DATA SUPPLIED:

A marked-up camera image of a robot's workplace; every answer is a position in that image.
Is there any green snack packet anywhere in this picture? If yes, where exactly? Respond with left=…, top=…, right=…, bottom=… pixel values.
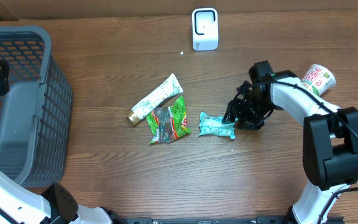
left=146, top=96, right=191, bottom=144

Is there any cup noodles container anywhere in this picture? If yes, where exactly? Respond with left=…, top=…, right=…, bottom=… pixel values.
left=301, top=64, right=336, bottom=96

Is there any white tube gold cap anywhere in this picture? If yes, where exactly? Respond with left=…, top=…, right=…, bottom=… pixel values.
left=127, top=73, right=183, bottom=126

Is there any teal white pouch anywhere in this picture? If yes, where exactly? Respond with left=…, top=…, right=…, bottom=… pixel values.
left=199, top=112, right=236, bottom=139

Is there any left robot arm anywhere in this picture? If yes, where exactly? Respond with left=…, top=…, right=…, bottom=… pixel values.
left=0, top=56, right=122, bottom=223

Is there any grey plastic mesh basket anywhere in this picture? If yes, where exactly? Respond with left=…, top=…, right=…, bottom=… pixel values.
left=0, top=26, right=73, bottom=187

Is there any white barcode scanner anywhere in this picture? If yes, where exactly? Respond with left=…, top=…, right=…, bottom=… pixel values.
left=191, top=7, right=219, bottom=51

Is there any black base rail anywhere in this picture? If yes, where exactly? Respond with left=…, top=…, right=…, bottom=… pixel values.
left=124, top=215, right=287, bottom=224

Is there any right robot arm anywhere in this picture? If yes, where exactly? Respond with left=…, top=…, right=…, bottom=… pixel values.
left=223, top=61, right=358, bottom=223

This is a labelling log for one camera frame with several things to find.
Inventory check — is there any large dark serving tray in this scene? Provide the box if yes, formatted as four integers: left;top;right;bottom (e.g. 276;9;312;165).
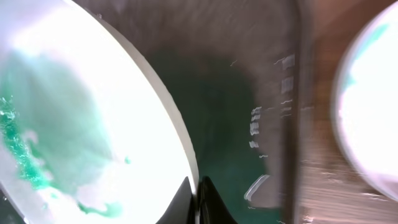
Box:
73;0;299;223

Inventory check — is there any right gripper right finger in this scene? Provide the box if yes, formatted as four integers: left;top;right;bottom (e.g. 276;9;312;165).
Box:
198;176;237;224

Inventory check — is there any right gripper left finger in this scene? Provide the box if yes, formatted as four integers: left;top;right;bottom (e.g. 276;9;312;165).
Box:
156;177;195;224

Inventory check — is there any white plate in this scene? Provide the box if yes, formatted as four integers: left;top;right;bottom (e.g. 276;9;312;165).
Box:
1;1;199;223
331;2;397;200

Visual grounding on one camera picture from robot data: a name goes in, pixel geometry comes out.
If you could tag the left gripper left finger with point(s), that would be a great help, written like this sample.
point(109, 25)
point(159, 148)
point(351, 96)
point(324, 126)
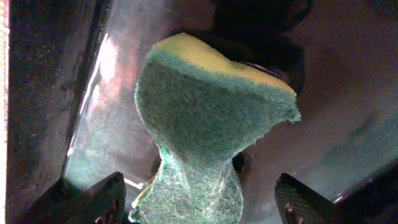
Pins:
point(103, 202)

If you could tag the black rectangular tray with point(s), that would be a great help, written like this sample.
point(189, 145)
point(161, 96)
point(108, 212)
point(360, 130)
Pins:
point(72, 120)

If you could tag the green yellow sponge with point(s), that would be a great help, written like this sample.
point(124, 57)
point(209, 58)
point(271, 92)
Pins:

TASK INSTRUCTIONS: Locate the word "like" in the data above. Copy every line carrying it.

PROBLEM SOLUTION:
If you could tag the left gripper left finger with point(s), that would be a great help, written like this sample.
If you could tag the black rectangular tray with point(s), that would be a great help, written like this sample.
If you could tag the green yellow sponge with point(s), that would be a great help, written like this sample.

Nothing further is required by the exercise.